Stored items from a collection:
#####
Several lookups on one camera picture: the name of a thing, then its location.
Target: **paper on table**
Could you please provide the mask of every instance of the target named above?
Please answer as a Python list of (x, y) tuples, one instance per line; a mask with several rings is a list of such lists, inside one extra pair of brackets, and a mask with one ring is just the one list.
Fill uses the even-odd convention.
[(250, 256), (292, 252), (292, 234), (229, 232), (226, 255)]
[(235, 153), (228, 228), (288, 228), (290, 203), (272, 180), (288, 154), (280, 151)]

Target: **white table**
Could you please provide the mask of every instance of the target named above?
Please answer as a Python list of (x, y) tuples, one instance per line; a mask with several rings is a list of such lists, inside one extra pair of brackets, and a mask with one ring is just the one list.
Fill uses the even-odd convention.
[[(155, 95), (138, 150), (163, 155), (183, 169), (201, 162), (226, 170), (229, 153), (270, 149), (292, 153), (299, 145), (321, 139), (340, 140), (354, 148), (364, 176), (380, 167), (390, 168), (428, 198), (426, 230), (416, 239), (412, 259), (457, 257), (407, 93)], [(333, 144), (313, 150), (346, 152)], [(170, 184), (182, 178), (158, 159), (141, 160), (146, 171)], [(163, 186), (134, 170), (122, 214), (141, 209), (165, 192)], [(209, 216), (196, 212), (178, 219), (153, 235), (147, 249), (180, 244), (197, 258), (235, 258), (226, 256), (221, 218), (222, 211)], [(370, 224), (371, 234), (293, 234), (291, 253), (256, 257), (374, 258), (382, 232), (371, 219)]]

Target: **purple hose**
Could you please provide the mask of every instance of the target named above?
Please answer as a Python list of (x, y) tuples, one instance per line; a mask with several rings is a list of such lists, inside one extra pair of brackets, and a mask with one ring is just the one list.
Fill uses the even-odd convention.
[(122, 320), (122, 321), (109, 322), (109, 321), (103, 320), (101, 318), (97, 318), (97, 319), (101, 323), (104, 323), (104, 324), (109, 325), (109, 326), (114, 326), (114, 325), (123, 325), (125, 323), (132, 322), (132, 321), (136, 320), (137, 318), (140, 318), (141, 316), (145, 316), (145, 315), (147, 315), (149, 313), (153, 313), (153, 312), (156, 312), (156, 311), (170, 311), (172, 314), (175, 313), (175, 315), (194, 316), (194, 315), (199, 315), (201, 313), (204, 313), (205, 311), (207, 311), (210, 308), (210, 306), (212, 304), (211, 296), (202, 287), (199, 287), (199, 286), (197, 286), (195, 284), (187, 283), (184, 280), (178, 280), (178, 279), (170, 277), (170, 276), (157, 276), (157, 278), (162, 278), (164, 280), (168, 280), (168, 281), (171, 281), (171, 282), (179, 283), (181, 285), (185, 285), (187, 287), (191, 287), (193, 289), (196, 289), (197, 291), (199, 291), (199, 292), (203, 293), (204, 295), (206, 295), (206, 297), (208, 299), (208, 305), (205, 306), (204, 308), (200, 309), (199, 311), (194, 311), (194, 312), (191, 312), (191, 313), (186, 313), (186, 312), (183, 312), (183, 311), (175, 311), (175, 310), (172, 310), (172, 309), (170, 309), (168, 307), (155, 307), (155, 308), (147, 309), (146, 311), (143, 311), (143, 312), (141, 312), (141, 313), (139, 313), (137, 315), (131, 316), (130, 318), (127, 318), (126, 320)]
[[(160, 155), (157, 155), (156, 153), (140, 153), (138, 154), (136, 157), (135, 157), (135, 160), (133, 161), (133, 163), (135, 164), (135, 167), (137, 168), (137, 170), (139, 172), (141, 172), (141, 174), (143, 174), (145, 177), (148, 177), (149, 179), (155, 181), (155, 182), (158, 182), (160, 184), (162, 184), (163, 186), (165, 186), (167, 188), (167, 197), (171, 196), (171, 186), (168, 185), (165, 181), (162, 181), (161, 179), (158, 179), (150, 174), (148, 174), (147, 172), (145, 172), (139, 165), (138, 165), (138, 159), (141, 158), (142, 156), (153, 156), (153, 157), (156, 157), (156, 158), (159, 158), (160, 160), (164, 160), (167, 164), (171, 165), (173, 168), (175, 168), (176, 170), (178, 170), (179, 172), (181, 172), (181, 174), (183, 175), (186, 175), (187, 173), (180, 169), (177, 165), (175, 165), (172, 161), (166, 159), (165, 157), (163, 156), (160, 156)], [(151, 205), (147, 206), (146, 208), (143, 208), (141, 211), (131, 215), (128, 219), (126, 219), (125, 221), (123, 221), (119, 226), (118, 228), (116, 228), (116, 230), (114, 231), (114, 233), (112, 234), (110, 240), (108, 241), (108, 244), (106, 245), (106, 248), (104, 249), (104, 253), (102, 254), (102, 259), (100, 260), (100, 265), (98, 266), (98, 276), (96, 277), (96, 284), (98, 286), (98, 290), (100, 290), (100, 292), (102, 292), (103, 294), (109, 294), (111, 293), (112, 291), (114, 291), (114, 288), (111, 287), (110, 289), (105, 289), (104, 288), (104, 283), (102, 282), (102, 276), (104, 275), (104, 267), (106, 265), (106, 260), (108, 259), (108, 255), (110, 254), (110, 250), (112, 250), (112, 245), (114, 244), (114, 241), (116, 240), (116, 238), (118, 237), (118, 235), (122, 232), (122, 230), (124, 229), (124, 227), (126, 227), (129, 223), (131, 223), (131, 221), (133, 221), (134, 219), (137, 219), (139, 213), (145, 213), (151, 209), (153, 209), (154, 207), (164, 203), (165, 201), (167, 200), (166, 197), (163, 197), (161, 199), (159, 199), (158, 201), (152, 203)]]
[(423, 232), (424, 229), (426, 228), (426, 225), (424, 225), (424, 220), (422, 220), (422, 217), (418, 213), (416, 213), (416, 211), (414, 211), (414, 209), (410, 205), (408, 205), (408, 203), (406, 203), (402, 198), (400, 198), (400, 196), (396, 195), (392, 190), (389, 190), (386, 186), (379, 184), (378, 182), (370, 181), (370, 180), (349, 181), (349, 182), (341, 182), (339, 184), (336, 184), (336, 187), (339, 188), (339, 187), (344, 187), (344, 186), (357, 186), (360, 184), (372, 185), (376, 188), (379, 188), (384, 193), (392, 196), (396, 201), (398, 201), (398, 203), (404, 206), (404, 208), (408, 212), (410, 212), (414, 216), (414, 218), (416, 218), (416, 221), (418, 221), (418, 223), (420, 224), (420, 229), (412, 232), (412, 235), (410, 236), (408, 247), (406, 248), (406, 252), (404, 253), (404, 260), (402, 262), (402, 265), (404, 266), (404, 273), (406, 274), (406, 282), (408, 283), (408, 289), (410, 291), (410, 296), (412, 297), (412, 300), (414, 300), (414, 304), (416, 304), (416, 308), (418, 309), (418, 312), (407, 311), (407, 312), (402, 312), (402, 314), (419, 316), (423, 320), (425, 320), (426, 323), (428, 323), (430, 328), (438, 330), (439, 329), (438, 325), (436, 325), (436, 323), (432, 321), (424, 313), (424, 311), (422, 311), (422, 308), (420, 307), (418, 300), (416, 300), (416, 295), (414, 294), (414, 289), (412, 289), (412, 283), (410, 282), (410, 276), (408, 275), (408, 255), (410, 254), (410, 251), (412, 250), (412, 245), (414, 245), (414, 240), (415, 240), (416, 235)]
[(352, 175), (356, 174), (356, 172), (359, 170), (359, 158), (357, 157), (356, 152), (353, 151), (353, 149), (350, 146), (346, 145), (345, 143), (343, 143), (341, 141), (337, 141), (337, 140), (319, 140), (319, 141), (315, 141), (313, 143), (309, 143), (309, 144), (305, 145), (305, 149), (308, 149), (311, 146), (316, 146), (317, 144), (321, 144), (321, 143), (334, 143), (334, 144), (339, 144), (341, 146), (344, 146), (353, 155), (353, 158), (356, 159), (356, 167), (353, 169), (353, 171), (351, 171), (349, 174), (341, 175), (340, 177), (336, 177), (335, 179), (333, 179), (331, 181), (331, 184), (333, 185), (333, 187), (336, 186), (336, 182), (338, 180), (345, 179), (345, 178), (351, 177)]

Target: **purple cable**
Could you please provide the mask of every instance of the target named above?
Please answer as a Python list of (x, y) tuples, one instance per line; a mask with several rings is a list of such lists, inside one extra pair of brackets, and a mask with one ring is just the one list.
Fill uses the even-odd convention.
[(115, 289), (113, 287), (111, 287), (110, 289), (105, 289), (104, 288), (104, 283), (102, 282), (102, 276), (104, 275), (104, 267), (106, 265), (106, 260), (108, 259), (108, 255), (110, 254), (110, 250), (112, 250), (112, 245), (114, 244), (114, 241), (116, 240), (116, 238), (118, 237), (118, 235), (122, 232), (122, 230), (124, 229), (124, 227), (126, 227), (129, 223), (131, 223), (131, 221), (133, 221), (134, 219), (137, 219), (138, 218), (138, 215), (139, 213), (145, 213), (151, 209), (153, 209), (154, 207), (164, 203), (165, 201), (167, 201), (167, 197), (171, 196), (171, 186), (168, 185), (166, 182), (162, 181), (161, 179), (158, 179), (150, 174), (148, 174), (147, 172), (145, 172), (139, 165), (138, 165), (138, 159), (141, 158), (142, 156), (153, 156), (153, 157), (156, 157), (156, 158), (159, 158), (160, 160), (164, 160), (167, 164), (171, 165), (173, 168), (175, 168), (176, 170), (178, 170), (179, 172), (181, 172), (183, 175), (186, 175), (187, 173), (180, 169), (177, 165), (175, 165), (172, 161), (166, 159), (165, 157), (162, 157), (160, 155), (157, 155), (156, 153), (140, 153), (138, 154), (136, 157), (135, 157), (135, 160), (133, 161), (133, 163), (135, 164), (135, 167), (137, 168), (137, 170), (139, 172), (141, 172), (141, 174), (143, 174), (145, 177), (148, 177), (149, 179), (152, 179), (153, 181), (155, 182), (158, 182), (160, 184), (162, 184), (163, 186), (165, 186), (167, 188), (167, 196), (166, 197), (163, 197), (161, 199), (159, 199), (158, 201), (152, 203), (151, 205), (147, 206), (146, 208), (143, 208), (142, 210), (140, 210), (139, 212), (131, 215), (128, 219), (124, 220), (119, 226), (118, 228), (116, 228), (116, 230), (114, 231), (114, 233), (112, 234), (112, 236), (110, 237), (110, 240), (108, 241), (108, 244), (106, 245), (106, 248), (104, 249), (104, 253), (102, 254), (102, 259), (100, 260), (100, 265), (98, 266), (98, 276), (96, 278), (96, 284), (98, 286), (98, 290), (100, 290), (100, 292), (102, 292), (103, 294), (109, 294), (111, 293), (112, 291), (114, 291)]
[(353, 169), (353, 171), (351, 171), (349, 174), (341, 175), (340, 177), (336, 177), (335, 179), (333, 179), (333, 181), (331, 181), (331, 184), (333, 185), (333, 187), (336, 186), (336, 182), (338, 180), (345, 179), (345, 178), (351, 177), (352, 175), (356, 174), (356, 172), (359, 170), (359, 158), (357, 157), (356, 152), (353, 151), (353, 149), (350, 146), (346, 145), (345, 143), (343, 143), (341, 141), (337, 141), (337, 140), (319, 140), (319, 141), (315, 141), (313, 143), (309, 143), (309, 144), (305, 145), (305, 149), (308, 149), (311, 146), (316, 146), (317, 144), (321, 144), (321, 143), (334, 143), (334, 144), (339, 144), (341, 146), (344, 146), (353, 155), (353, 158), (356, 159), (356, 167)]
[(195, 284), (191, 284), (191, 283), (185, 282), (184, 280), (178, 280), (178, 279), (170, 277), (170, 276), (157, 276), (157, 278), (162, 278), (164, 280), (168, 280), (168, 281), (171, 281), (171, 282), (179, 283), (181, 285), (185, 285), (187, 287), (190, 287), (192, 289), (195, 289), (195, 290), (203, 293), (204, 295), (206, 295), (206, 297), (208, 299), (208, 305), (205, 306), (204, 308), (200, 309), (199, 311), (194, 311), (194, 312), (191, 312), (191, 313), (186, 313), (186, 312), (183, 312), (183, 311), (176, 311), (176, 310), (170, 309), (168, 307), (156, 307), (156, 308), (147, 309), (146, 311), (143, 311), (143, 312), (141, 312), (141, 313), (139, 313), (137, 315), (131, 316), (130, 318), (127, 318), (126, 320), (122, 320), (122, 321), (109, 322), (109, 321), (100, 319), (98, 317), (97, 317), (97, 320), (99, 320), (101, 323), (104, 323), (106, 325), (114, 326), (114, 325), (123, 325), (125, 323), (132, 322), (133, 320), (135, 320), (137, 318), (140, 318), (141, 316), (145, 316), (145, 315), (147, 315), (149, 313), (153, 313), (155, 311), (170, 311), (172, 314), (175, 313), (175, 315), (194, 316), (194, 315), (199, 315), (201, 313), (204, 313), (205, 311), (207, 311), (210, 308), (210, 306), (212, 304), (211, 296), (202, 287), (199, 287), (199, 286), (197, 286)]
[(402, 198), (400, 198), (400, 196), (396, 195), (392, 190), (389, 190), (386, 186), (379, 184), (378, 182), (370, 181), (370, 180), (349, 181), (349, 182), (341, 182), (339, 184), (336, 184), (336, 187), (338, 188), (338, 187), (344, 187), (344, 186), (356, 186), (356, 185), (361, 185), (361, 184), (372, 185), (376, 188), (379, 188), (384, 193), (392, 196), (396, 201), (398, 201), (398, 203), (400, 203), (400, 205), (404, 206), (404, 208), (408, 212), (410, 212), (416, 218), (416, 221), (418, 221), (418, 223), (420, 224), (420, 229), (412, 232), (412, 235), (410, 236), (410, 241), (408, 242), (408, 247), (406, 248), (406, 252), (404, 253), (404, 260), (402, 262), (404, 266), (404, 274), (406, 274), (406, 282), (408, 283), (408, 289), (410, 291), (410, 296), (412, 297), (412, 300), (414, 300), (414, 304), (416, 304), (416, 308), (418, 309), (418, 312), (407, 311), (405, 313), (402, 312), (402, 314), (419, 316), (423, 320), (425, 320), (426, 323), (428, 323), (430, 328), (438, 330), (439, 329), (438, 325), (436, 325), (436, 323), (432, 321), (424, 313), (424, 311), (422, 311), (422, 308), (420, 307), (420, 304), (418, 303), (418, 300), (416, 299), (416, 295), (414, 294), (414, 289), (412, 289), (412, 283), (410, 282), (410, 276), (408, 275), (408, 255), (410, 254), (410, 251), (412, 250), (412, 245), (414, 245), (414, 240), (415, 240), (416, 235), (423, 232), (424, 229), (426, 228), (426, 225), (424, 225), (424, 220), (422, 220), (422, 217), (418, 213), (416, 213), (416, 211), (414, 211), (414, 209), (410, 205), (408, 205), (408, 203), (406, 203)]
#####
▶ _HOW TO COMPLETE THIS TASK_
Every line above that holds the string "table" should be copied out.

▶ _RESULT OF THE TASK_
Target: **paper on table**
Target: **white table**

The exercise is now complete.